BUY-2478-product-detail-agent-field-audit

Product Detail Agent-Readable Field Audit

Issue: BUY-2478
Date: 2026-04-16
Auditor: Snap (Eng19)
Scope: V1 and V2 Product Detail endpoints (/products/{id}, /v2/products/{product_id})

Executive Summary

The BuyWhere product catalog API has a strong foundation for agent-native usage, but has significant gaps in fields required for AI agents to make purchase recommendations and provide accurate citations.
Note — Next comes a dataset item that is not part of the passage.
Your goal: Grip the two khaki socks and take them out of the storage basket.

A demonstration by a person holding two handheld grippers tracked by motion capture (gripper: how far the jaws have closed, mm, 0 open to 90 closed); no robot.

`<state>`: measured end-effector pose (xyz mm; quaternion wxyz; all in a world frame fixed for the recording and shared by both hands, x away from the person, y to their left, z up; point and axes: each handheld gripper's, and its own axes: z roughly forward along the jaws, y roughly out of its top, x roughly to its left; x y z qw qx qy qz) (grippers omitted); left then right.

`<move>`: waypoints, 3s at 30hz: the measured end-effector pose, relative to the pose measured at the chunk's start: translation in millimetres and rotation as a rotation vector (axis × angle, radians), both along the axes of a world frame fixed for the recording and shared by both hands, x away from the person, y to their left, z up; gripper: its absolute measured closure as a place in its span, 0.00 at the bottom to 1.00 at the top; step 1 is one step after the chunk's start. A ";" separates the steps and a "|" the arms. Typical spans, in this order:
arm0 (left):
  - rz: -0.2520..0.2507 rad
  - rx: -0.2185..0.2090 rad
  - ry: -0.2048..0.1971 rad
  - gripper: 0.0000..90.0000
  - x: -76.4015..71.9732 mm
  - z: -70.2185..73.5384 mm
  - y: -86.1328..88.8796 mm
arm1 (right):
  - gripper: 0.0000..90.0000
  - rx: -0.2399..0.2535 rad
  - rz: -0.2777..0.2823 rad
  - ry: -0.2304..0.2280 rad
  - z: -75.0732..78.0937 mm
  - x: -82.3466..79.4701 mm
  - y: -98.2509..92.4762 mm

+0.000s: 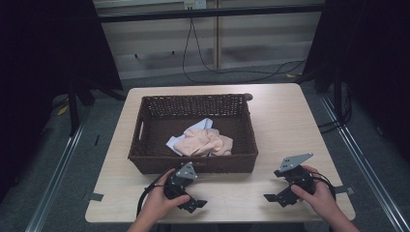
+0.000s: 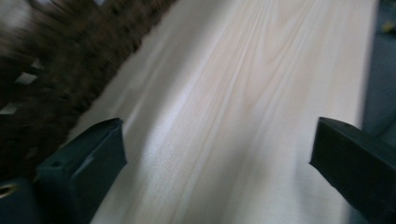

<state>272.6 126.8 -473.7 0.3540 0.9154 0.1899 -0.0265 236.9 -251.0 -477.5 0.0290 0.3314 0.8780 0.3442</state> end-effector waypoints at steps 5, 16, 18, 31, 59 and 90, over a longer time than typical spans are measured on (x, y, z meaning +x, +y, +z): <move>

This audit identifies 32 missing or suboptimal fields across 5 categories.

Current Field Coverage

V2 ProductResponse (`app/schemas/product.py:936-969`)

Currently exposed:

Basic: id, sku, source, merchant_id, name, description, price, currency, price_sgd
URLs: buy_url, affiliate_url, image_url
Categorization: brand, category, category_path
Ratings: rating, review_count
Availability: is_available, in_stock, stock_level, last_checked
Metadata: data_updated_at, metadata, updated_at
Agent: confidence_score, availability_prediction, competitor_count, data_freshness

Database Product Model (`app/models/product.py:19-87`)

Available but NOT exposed in API:

canonical_id - Cross-platform canonical product ID
barcode - UPC/EAN (only in V1 ProductResponse, missing from V2)
specs - JSONB structured specifications
created_at - First ingestion timestamp
rating_source, avg_rating - Rating provenance
title_search_vector, search_vector - Internal TSV (OK to keep internal)

Missing Fields by Category

Category 1: Citation & Reference Fields (Critical for Agents)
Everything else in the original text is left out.